• _The task_
Find the string "robot" in the listing and report every line that has it.

• _Provided records_
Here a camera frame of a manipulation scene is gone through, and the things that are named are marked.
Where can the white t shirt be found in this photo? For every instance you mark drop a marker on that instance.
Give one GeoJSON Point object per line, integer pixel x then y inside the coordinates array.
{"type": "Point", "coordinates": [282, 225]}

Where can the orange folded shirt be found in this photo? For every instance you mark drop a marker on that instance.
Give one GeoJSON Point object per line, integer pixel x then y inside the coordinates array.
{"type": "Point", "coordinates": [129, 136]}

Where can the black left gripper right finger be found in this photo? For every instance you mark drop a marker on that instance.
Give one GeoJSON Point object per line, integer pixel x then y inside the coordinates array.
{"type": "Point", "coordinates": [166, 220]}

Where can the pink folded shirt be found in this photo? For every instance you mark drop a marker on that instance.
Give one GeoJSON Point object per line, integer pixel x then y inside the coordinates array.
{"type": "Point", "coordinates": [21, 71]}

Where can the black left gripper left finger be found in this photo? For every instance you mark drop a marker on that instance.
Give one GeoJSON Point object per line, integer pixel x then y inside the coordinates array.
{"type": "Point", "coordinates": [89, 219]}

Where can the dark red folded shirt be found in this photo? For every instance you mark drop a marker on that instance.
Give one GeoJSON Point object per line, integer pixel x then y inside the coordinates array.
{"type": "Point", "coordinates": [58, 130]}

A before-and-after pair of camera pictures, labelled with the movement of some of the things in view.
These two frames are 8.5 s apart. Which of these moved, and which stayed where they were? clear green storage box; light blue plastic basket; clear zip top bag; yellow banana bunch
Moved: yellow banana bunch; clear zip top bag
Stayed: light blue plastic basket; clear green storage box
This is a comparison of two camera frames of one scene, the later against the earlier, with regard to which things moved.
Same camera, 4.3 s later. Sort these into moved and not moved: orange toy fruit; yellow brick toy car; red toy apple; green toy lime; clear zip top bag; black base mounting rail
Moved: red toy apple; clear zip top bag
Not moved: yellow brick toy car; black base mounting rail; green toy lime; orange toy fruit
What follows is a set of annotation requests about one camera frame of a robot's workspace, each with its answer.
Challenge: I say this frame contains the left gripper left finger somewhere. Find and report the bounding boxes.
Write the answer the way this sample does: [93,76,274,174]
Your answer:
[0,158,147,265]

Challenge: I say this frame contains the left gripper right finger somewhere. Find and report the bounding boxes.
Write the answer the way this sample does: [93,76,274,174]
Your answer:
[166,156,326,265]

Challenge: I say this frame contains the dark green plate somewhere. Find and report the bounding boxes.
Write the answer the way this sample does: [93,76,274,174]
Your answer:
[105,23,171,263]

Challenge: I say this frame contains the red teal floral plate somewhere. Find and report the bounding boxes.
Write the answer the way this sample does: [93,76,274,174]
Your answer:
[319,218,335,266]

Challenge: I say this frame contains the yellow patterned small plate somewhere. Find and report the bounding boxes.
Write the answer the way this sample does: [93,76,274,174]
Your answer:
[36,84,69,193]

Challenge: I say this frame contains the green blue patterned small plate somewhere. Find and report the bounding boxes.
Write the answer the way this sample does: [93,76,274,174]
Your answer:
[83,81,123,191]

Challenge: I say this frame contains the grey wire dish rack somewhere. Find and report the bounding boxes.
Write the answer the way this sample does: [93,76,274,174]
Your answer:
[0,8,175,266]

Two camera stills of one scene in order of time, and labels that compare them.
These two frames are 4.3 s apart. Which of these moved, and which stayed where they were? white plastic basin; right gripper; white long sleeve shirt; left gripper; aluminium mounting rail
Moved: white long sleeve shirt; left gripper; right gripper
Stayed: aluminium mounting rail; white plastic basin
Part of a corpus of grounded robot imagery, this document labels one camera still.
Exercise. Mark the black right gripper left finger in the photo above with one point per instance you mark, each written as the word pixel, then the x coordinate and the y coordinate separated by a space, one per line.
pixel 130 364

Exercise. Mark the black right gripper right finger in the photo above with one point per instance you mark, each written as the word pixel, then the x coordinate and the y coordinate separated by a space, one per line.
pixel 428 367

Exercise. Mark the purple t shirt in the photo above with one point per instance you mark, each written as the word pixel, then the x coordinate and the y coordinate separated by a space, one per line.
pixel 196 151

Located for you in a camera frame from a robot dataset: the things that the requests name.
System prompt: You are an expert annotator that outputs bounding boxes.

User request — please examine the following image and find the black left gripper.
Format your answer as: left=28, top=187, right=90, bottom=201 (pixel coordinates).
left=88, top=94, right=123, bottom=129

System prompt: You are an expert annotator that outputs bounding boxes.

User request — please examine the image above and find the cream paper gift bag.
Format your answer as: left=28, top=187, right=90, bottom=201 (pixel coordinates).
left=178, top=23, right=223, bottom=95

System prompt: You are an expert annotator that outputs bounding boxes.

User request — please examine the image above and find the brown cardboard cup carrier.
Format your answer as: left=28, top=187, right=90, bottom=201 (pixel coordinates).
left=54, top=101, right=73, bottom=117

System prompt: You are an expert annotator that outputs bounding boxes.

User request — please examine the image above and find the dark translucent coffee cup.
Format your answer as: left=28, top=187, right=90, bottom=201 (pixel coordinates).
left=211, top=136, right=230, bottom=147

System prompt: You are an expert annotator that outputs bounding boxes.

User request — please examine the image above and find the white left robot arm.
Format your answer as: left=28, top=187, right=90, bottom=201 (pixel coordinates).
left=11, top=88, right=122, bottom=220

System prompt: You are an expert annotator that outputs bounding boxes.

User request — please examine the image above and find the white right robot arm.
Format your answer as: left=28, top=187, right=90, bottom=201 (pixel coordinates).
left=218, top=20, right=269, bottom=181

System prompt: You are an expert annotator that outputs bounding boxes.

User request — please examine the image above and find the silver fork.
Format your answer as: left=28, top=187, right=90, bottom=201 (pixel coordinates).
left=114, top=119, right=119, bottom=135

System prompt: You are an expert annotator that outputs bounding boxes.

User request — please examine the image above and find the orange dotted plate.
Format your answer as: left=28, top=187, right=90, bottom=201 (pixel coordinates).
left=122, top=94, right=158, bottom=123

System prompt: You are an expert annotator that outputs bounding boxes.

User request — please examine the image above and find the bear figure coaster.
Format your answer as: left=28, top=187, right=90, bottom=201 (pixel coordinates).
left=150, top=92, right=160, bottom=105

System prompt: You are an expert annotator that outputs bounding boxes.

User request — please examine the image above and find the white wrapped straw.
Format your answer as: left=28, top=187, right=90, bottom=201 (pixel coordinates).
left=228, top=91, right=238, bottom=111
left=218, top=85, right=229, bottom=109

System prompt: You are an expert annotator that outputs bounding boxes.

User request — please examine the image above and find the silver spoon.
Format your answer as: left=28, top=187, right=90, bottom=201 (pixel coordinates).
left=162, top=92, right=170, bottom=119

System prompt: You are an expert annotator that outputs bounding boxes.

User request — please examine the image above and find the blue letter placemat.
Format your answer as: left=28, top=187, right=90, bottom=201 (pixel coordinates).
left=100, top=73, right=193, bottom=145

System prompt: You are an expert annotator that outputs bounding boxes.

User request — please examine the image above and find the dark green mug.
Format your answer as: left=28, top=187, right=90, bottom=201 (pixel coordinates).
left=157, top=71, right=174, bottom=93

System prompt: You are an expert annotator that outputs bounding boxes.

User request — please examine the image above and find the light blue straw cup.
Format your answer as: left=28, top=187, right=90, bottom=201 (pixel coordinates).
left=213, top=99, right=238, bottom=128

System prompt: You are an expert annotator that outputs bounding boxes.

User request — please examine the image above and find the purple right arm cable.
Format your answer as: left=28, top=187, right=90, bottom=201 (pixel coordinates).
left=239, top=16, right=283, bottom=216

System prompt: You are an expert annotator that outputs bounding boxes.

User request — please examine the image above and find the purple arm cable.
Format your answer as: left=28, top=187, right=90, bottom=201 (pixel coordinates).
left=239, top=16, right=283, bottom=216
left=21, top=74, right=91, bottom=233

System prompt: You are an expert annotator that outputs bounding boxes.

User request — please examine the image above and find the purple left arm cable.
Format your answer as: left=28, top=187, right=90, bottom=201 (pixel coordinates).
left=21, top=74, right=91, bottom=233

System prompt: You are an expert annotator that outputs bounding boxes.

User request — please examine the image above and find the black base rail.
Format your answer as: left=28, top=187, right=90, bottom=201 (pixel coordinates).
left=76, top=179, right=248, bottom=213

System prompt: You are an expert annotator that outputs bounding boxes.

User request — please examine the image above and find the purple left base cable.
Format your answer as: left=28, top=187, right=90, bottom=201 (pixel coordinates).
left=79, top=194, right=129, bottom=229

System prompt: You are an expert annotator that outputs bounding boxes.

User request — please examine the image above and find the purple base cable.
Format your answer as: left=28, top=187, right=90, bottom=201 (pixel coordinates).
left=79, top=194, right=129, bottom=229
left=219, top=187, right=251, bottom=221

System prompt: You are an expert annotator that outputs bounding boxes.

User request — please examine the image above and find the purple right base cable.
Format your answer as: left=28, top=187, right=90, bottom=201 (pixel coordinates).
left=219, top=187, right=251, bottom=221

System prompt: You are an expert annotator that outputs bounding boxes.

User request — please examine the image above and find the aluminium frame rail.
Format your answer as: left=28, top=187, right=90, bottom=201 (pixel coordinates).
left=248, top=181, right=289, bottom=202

• _Exercise result_
What follows is a set of annotation requests about one camera frame of a robot's workspace, each with its answer.
Part of a corpus of grounded robot imagery, this document labels one camera still.
Located for you in a camera frame from a robot dataset: the things that the requests name.
User request — please examine the image above and find the white left robot arm.
User request — please examine the image above and find the white right robot arm.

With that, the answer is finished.